### EXERCISE DIRECTIONS
Among the records that follow, find the line with "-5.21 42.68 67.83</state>" and the line with "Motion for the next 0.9". Set down those lines and all lines between them exactly, without adding anything.

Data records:
────────────────────────────────────────
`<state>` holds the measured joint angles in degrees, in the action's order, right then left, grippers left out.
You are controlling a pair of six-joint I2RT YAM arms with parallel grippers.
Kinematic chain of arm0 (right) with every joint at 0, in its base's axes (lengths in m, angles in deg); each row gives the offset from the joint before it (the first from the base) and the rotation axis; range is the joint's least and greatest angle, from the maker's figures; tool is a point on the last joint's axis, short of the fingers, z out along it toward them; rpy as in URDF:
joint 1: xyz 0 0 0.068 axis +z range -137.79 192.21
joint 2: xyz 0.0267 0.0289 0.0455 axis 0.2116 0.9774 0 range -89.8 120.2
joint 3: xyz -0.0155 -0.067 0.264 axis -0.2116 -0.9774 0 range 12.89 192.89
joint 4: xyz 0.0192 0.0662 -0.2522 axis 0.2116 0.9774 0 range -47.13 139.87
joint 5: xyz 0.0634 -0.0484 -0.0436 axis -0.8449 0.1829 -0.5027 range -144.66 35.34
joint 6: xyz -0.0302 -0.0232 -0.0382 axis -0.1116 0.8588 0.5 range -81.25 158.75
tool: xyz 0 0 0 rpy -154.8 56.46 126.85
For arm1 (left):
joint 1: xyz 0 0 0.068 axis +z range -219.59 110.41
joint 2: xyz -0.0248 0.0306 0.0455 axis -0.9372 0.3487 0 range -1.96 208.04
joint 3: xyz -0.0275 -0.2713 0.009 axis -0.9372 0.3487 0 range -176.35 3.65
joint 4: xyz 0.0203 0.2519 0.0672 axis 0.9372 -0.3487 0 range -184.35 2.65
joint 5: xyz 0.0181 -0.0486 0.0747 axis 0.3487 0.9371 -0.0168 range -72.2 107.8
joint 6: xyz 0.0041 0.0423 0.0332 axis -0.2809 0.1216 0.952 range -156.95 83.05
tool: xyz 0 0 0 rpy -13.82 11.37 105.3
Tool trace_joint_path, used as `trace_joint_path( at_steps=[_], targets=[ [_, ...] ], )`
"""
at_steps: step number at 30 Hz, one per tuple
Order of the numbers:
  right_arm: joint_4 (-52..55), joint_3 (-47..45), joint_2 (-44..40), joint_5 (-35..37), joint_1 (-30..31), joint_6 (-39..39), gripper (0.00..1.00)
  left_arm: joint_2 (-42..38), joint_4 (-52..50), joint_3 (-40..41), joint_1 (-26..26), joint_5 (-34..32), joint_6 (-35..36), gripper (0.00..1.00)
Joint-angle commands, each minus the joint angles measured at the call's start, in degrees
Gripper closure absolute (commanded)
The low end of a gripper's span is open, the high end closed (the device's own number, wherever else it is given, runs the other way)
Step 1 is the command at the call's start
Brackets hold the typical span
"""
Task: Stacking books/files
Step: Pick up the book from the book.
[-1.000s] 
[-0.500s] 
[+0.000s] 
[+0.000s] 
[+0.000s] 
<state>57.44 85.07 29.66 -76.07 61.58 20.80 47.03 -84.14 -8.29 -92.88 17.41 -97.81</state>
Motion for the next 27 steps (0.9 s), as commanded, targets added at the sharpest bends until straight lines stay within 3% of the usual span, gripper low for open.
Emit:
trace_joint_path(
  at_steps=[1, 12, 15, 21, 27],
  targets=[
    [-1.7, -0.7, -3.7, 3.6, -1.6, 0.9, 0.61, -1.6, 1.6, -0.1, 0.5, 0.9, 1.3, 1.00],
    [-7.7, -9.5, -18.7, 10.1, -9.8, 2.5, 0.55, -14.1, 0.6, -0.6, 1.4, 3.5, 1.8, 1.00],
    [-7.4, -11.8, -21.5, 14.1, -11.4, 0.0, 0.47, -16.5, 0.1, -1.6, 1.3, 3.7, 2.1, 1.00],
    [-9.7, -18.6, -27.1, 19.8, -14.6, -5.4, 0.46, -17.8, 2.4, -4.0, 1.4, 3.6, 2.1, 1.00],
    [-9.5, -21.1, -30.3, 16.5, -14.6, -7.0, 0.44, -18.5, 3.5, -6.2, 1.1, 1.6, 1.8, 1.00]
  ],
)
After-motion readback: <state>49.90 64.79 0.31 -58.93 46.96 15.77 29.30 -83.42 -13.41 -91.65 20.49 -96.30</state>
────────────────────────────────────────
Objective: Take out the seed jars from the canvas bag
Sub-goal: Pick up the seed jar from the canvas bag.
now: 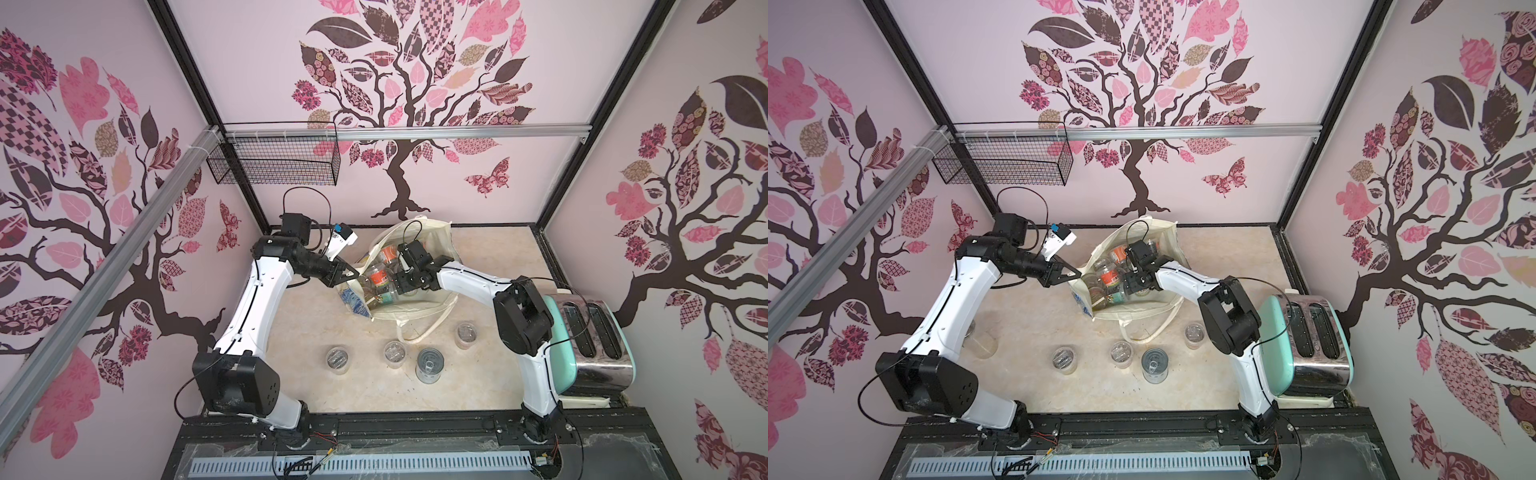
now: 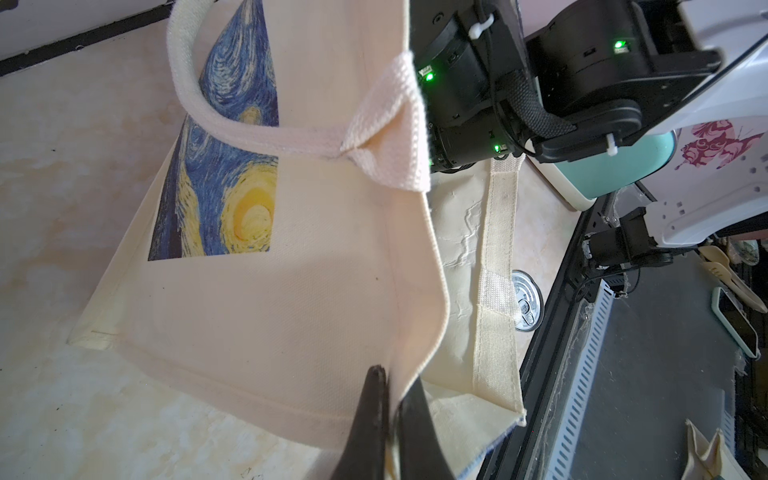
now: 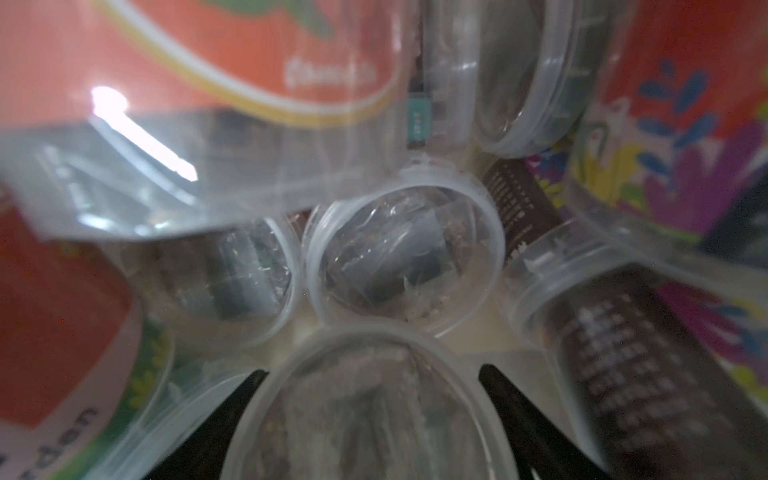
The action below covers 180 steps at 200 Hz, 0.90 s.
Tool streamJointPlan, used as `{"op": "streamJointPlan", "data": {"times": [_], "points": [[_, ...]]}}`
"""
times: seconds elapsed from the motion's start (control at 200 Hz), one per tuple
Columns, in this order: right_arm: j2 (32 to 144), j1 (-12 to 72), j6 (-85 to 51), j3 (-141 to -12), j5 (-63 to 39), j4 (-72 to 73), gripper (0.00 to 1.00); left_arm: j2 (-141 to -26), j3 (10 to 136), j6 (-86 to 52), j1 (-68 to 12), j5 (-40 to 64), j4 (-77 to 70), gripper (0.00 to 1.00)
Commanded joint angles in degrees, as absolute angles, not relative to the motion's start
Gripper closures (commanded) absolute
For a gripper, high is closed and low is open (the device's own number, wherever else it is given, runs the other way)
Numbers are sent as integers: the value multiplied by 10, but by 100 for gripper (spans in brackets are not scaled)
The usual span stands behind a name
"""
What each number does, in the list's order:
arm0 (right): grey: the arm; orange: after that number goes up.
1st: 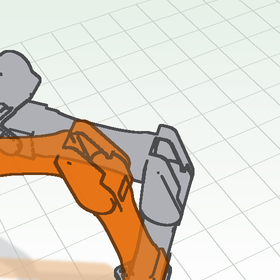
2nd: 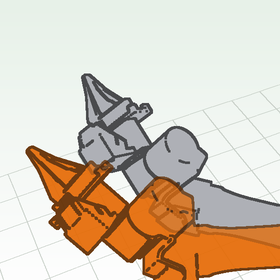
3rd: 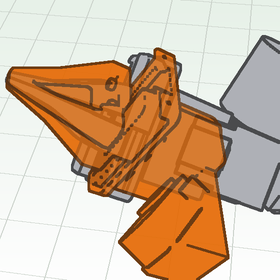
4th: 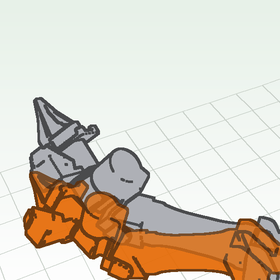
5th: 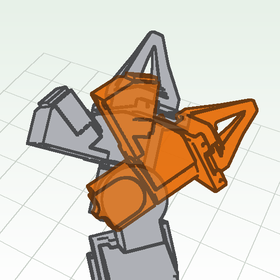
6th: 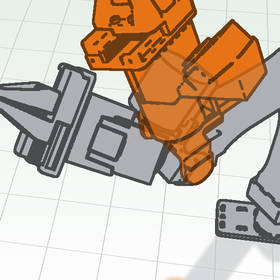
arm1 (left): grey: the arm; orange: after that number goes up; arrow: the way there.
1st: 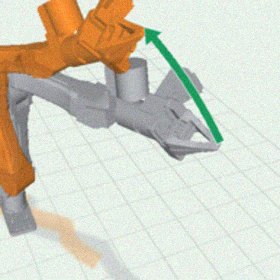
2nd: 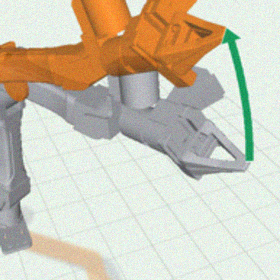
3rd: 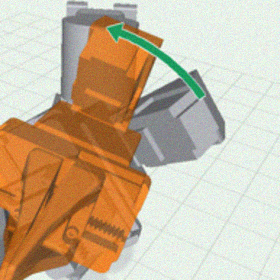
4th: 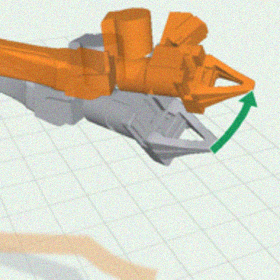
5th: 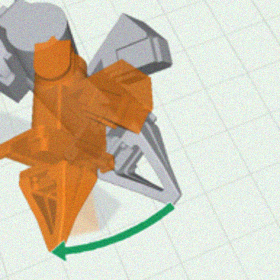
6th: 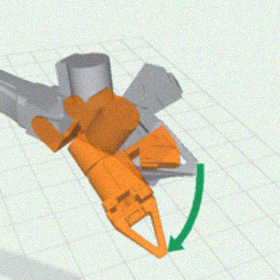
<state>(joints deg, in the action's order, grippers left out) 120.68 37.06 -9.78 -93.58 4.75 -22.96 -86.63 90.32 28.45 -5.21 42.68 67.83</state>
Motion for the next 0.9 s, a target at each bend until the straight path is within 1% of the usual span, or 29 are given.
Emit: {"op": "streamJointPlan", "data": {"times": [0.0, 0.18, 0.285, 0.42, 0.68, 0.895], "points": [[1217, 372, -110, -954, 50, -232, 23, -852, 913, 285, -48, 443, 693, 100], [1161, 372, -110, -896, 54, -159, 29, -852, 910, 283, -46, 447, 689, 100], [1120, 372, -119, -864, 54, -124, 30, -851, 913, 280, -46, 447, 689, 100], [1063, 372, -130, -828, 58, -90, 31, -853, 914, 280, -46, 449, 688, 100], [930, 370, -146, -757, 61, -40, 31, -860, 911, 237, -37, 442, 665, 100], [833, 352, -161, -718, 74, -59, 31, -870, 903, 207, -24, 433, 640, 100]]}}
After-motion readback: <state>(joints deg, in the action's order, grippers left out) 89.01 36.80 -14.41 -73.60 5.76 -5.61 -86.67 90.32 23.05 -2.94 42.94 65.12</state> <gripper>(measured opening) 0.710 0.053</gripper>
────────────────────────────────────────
### RESPONSE TO THE TASK
<state>(joints deg, in the action's order, grippers left out) 120.68 37.06 -9.78 -93.58 4.75 -22.96 -86.63 90.32 28.45 -5.21 42.68 67.83</state>
Motion for the next 0.9 s, a target at each bend until the straight path is within 1% of the usual span, or 29 are given.

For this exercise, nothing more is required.